Terrence looked at his feet, touched one hand to another, spoke quickly without quite meeting Piper’s eye. “Well even if they could, it’s nothing that would affect us here, in the city anyway; they’d just be using it out in the outlands, among themselves I mean, and there’s no evidence that they’re coordinating among pockets of people in different places, so it’s not like — ”

There was the sound of a door closing outside. It was the house next door — Christopher’s maybe — but still it broke Terrence’s hypnosis. He stopped speaking, after inadvertently spilling his guts. Piper felt sure Terrence was hiding something. And maybe that was good.

“Terrence,” Piper said slowly. “Have you talked to them?”

“Who?”

Piper watched him carefully. Whatever power existed in this discussion, it had started with Terrence and now resided wholly in her hands.

“Cameron and Benjamin.”

“No.”

“Or Charlie? Any of them in Moab?”

“Of course not. If you’re implying that I somehow had something to do with — ”

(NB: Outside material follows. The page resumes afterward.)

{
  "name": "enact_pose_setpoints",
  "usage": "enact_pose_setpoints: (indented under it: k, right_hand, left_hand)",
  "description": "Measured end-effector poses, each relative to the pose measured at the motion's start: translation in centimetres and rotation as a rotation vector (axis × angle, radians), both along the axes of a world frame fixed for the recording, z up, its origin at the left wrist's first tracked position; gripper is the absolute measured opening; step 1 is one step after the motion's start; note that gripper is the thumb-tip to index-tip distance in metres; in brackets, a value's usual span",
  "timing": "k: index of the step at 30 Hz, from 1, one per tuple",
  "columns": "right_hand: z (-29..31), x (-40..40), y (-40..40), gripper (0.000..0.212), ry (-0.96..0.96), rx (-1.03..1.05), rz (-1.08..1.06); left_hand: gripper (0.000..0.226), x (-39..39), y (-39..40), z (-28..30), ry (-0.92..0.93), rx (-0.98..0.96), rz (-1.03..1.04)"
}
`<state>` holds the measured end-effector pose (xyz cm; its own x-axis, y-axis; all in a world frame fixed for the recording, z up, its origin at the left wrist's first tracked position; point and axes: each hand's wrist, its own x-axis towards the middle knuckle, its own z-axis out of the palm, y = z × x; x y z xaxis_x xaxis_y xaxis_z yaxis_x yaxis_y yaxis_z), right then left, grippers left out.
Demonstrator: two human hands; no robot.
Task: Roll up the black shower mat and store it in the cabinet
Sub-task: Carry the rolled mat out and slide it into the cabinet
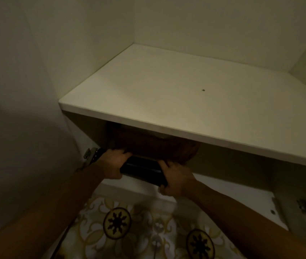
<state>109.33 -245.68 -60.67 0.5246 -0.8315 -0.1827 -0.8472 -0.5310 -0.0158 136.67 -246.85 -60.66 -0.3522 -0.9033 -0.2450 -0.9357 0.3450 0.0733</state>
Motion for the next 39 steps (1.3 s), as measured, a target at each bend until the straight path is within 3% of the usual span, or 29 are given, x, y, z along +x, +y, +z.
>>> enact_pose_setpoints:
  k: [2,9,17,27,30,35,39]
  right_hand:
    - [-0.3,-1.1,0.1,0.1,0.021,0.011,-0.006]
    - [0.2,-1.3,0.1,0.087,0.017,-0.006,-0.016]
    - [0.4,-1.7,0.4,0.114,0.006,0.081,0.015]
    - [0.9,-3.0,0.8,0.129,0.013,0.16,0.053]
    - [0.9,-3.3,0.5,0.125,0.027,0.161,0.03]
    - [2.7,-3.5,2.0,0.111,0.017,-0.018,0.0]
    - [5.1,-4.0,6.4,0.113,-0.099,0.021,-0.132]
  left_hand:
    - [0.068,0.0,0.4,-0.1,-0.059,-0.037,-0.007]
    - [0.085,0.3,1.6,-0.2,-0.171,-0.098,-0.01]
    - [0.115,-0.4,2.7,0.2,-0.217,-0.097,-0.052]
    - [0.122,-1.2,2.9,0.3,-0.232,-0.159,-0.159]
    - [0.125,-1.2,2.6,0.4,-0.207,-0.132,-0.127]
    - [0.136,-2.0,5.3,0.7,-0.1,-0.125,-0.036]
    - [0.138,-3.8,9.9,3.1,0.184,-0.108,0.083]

“It’s okay, Terrence. I’m not accusing you of anything.”

Piper knew one thing for sure. Those lines of communication had never been divulged. They’d still be open. And Terrence, if she could read behavior at all, was either still using them or trying to. And that was okay. Ideal, in fact.

Terrence relaxed but still seemed to be reserving judgment. As if he didn’t truly believe her. Outside, the door slammed again, and Piper heard someone shout.

“And no,” she added. “I haven’t talked to Raj.”

He relaxed a little more.

Piper shifted on the chair and slipped fingers into her pocket. Her fingers touched the stolen drive, but her jeans were tight, and she’d have to stand to retrieve it.

“If
you thought talking to Moab was possible — ” Piper paused to give Terrence an out, knowing it might help him speak with a thinner guard. “ — Or if you found a way to monitor any of
their
communications, as part of your job in security, I’d be interested in knowing.”

“So we can know what future attacks the rebels might launch on the city.” His eyes ticked toward the window, and the blue hue from the enormous under-construction glass pyramid. “Or on the
Apex
, or your house.”

The way he’d stressed the word Apex told Piper something more. Something Terrence might know about the pyramid or Moab, or Moab’s thoughts on the pyramid. Something, Piper decided on a leap of faith, that meant she could trust him — or try to anyway.